Exercise instructions
The lines to reproduce from the material below are those from the one containing "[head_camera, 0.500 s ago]" through the one containing "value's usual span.", both included; write them out exactly and add nothing.

Supplied information
::::::::

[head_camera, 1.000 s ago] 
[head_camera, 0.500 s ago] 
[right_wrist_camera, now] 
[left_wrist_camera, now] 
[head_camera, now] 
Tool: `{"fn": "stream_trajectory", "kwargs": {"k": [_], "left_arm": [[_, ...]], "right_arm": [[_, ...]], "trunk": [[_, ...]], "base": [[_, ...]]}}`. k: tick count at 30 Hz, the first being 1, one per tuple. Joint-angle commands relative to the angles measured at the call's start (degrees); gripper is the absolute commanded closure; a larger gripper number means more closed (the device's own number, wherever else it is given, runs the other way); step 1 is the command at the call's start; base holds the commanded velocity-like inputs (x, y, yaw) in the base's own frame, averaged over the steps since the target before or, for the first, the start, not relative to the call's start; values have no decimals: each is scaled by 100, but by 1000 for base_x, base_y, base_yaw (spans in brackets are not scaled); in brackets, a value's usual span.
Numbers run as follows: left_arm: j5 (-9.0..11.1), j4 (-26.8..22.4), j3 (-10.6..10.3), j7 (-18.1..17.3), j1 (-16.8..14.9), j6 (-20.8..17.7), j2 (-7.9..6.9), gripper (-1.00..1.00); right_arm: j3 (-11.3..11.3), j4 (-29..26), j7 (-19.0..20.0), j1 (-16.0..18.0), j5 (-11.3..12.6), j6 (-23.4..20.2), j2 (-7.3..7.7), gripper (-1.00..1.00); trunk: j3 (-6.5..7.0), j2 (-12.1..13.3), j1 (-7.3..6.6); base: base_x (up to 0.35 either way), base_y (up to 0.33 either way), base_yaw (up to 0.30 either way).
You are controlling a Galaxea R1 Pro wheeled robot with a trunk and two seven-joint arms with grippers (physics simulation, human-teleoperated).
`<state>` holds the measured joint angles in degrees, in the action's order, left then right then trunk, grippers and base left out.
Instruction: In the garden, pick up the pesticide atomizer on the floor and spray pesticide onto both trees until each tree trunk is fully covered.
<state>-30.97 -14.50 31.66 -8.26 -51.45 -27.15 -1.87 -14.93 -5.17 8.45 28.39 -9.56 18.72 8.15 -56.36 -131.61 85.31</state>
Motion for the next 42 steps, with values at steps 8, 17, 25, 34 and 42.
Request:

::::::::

Task answer
[head_camera, 0.500 s ago] 
[right_wrist_camera, now] 
[left_wrist_camera, now] 
[head_camera, now] 
Tool: `{"fn": "stream_trajectory", "kwargs": {"k": [_], "left_arm": [[_, ...]], "right_arm": [[_, ...]], "trunk": [[_, ...]], "base": [[_, ...]]}}`. k: tick count at 30 Hz, the first being 1, one per tuple. Joint-angle commands relative to the angles measured at the call's start (degrees); gripper is the absolute commanded closure; a larger gripper number means more closed (the device's own number, wherever else it is given, runs the other way); step 1 is the command at the call's start; base holds the commanded velocity-like inputs (x, y, yaw) in the base's own frame, averaged over the steps since the target before or, for the first, the start, not relative to the call's start; values have no decimals: each is scaled by 100, but by 1000 for base_x, base_y, base_yaw (spans in brackets are not scaled); in brackets, a value's usual span.

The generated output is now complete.